Как бы не было интересно наблюдать за историческими лицами, мне больше всего хотелось воевать на передовой, чем отдавать честь маршалам и начальникам.
Такой шанс мне вскоре представился. Из под Варшавы нас отправили на передовую. Воевали мы вместе с поляками. Забавная у них была форма: фуражка четырехугольная, китель плечистый, веселая… И приказы на польском получались смешными: «Пан за паном ховайся!». Это вместо нашего «Ра-авняйсь!». Честь они командиру двумя пальцами отдавали, как белогвардейцы в кино делали. В общем, было, на что подивиться в польской армии.
Под городом Радом схватились мы с польскими повстанцами из армии Николая Стика, пытавшегося организовать польское народное государство. Повстанцы рассчитывали на поддержку Англии, чтобы дипломатически осадить Сталина и заставить признать лондонское правительство Польши, ибо всерьез воевать против регулярных частей Красной Армии поляки не хотели. Войной, конечно, назвать эти действия трудно. Стычка – более подходящее слово…
А вот действительно серьезное сражение нас ожидало в городе-крепости Познань. Немцы укрепились славно, Познань считалась «воротами к землям Рейха», оттуда открывался прямой путь к граничной реке Одеру. Немцы туда стянули артиллерию, вооружили солдат фаустпатронами, накопали рвов и укреплений. Центральная Цитадель и форты имели систему перекрестного огня для поддержки друг друга, так что приходилось штурмовать их все разом.
Там несколько наших дивизий попали в окружение во время осады города. Мне и одному бойцу по фамилии Ключкин велели доставить важный пакет в части, воевавшие в восточной стороне от города, к чуйковцам. Пошли мы, а в поле – лошадей видимо-невидимо, кавалеристскую часть разогнали да разбили, уже не понять, немецкую или нашу, советскую. Но кони не пугаются нас, и от канонады не трусят, пасутся так невозмутимо. Подманили мы пару коней и смастерили из индивидуальных пакетов по узде. Без седла мне приходилось раньше ездить, деревенский же, да и Ключкин оказался боевым парнем. Вскочили мы на лошадей и поскакали выполнять задание верхом. Да недолго нам довелось проскакать, как попали мы в поле обстрела. Гитлеровские гаубицы наобум крыли пригород. Снаряды воют, взрываются там и сям, осколки жужжат густо, как будто снова через Волгу у Сталинграда переправляюсь. Судя по всему, артдуэль в полном разгаре. Ключкин мне и говорит:
–– Давай пересидим здесь, в ямках, а то попадет ненароком, погибнем ни за что.
А я отвечаю:
–– Коли судьба такая, то и в сидящих попадет. Лучше ехать, пакет надо доставить как можно быстрее.
Понеслись мы под взрывающимися снарядами, помню, торопимся, спешим. А потом как отрезало. Темнота…
Очнулся я в госпитале. Оказалось, попал-таки в меня снаряд. Лошадь убило, а на мне ни царапинки. Контузило только снова… Тяжкое это состояние, я вам скажу. Через несколько дней только с трудом первое слово произнес. Хотел встать, а ноги не держат, дрожат… На этом и закончилось мое пребывание в Польше.
Впереди была Германия.
Глава 27. Берлин
А конец войны был близок. В апреле 1945 года, после выздоровления поехал я в свой 125-ый пограничный полк, на заставу на реке Одер. На левом берегу наши, справа – немцы…

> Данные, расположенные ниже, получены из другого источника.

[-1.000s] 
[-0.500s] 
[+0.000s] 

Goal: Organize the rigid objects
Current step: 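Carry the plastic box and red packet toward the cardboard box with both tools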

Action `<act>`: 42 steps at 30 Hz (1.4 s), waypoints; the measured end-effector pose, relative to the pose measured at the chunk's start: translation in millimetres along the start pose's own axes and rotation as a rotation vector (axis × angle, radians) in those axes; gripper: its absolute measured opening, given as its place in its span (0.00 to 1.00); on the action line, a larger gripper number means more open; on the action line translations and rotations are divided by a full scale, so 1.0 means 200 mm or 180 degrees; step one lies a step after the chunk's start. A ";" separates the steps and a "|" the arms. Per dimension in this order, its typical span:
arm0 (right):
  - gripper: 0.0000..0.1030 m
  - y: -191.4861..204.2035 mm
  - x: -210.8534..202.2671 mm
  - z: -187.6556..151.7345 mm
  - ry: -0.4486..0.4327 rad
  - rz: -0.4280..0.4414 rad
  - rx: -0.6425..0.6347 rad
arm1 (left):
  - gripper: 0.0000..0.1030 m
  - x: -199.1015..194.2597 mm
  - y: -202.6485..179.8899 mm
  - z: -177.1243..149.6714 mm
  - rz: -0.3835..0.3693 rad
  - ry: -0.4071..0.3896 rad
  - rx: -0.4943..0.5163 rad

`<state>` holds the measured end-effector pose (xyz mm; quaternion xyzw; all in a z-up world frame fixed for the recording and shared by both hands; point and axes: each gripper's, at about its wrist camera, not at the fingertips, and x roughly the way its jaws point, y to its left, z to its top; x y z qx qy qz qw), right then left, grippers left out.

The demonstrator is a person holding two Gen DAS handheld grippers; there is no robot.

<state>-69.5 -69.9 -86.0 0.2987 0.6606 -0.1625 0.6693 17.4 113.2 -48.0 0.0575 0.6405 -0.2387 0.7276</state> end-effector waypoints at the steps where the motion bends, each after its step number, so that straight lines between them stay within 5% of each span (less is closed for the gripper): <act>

С 11 апреля стали готовиться штурмовать Берлин. Артиллерии нагнали – превеликое множество, гаубицы, пушки, орудия особой мощности. У некоторых дуло диаметром с толстого человека. Начали выстраивать орудия, чтоб всем сразу наподдавать. А нас в блиндаж отправили, охранять караульное помещение, где штаб стоит и радиоузел оборудован. Стоим на посту каждый день, через каждые два часа меняемся. Но пока никаких действий. Видимо ждут кого-то…
И вот в один из последних дней апреля приехали несколько машин, из одной вышел какой-то генерал, с ним еще военачальники. Засуетились наши, командиры приказы отдают направо и налево, вестовые забегали с пакетами в войска.

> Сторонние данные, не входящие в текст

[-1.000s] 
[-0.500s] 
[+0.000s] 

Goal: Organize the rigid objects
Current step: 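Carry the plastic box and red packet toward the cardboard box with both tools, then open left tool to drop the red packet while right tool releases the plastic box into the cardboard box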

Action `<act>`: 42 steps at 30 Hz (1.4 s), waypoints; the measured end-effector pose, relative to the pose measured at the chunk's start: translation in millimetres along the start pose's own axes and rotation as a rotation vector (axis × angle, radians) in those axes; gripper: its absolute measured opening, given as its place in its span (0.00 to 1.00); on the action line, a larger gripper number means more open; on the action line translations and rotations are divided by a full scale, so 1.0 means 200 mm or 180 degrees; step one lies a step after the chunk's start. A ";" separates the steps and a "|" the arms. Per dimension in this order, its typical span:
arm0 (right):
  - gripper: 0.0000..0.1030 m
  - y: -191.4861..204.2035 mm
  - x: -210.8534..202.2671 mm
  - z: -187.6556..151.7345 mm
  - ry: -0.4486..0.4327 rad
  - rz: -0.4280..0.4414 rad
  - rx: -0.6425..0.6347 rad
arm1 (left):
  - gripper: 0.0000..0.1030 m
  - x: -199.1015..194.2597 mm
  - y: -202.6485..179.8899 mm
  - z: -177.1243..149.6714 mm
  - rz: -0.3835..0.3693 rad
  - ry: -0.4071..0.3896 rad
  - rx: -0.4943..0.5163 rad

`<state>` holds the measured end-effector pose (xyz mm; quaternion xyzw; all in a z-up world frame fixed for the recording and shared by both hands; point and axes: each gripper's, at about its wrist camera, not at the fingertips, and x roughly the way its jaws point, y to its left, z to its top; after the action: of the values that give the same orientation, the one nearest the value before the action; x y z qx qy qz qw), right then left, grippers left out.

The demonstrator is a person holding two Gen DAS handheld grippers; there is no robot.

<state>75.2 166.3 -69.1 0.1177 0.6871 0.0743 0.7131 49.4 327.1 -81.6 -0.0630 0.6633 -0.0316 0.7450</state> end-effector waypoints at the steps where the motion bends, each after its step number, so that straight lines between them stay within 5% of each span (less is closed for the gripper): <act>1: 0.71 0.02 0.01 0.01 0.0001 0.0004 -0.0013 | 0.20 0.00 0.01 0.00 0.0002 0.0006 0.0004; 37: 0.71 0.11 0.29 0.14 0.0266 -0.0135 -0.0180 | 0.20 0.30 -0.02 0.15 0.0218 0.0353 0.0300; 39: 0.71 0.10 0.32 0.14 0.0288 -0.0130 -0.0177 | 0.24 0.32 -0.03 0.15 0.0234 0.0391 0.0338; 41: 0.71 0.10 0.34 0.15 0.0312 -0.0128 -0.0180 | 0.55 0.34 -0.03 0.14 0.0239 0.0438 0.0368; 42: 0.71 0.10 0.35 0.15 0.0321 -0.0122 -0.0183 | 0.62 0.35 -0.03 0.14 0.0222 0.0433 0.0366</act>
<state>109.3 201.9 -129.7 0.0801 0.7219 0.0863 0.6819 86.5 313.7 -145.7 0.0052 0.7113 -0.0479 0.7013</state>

–– Главное командование едет, – пронеслась весть.
Незадолго до этого в военных газетах было опубликовано обращение командования армии за подписями маршала Жукова и Члена Военного совета генерала Телегина, призывающее советских солдат быть гуманными, честными и смелыми на территории побежденного врага. Это было последнее обращение к бойцам перед победным, а в этом мы не сомневались, наступлением.